▶ Your instructions
Return the data verbatim, without pictures.

▶ Data records

※ ※ ※

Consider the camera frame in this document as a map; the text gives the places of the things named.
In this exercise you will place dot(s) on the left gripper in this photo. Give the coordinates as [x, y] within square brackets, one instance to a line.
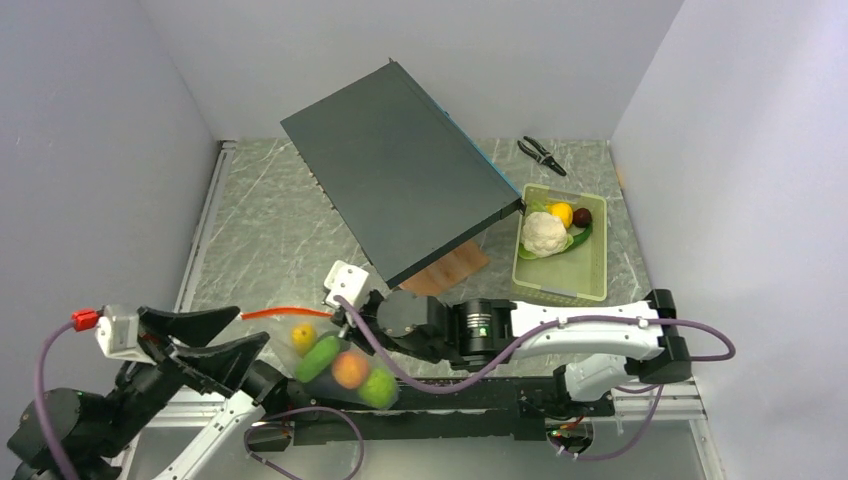
[223, 364]

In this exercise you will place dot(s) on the aluminium frame profile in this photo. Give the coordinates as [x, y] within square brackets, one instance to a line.
[191, 422]

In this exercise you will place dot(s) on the dark grey network switch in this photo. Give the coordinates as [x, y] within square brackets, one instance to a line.
[408, 182]

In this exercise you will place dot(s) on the light green plastic basket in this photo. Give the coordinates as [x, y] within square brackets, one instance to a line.
[578, 275]

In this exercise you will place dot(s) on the clear zip top bag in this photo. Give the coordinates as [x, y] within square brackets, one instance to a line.
[279, 321]

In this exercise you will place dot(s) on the red apple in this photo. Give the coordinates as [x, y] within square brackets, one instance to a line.
[582, 218]

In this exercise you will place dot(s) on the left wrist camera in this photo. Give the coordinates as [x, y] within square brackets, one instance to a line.
[116, 328]

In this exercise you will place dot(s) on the orange fruit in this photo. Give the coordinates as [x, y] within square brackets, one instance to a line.
[350, 369]

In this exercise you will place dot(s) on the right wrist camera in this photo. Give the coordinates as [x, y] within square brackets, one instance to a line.
[349, 282]

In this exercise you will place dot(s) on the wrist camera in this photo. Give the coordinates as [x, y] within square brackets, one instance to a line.
[349, 282]
[116, 328]

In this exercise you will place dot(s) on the yellow corn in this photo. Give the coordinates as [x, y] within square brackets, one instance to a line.
[303, 338]

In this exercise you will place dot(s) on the yellow pepper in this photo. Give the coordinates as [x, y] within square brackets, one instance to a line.
[562, 210]

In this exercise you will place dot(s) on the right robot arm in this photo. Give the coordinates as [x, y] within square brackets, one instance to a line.
[622, 343]

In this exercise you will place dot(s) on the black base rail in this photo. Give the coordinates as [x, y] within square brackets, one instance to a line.
[522, 408]

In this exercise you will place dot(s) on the white cauliflower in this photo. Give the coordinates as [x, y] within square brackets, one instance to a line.
[543, 235]

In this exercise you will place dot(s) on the wooden base board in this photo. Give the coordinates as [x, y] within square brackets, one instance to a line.
[448, 271]

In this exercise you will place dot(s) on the black pliers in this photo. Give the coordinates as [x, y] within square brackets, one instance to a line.
[535, 150]

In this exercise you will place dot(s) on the green lime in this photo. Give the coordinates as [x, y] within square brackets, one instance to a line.
[379, 390]

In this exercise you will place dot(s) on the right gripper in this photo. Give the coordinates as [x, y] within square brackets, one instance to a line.
[351, 330]

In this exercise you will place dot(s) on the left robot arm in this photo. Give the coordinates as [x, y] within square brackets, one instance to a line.
[66, 433]

※ ※ ※

▶ Response
Consider the camera frame in this document as a map; the text gives the places of the things named.
In this exercise you will place dot(s) on the left gripper in this photo. Give the coordinates as [x, y] within square brackets, one instance to a line.
[223, 364]

In this exercise you will place dot(s) on the aluminium frame profile in this photo. Give the coordinates as [x, y] within square brackets, one instance to a line.
[191, 422]

In this exercise you will place dot(s) on the dark grey network switch in this photo. Give the coordinates as [x, y] within square brackets, one instance to a line.
[408, 182]

In this exercise you will place dot(s) on the light green plastic basket in this photo. Give the coordinates as [x, y] within square brackets, one instance to a line.
[578, 275]

In this exercise you will place dot(s) on the clear zip top bag in this photo. Give the coordinates as [x, y] within square brackets, one instance to a line.
[279, 321]

In this exercise you will place dot(s) on the red apple in this photo. Give the coordinates as [x, y] within square brackets, one instance to a line.
[582, 218]

In this exercise you will place dot(s) on the left wrist camera in this photo. Give the coordinates as [x, y] within square brackets, one instance to a line.
[116, 328]

In this exercise you will place dot(s) on the orange fruit in this photo. Give the coordinates as [x, y] within square brackets, one instance to a line.
[350, 369]

In this exercise you will place dot(s) on the right wrist camera in this photo. Give the coordinates as [x, y] within square brackets, one instance to a line.
[349, 282]

In this exercise you will place dot(s) on the wrist camera in this photo. Give the coordinates as [x, y] within square brackets, one instance to a line.
[349, 282]
[116, 328]

In this exercise you will place dot(s) on the yellow corn in this photo. Give the coordinates as [x, y] within square brackets, one instance to a line.
[303, 338]

In this exercise you will place dot(s) on the yellow pepper in this photo. Give the coordinates as [x, y] within square brackets, one instance to a line.
[562, 210]

In this exercise you will place dot(s) on the right robot arm in this photo. Give the coordinates as [x, y] within square brackets, one instance to a line.
[622, 343]

In this exercise you will place dot(s) on the black base rail in this photo. Give the coordinates as [x, y] within square brackets, one instance to a line.
[522, 408]

In this exercise you will place dot(s) on the white cauliflower in this photo. Give the coordinates as [x, y] within square brackets, one instance to a line.
[543, 235]

In this exercise you will place dot(s) on the wooden base board in this photo. Give the coordinates as [x, y] within square brackets, one instance to a line.
[448, 271]

In this exercise you will place dot(s) on the black pliers in this photo. Give the coordinates as [x, y] within square brackets, one instance to a line.
[535, 150]

In this exercise you will place dot(s) on the green lime in this photo. Give the coordinates as [x, y] within square brackets, one instance to a line.
[379, 390]

In this exercise you will place dot(s) on the right gripper in this photo. Give the coordinates as [x, y] within square brackets, one instance to a line.
[351, 330]

In this exercise you will place dot(s) on the left robot arm in this photo. Give the coordinates as [x, y] within square brackets, one instance to a line.
[66, 433]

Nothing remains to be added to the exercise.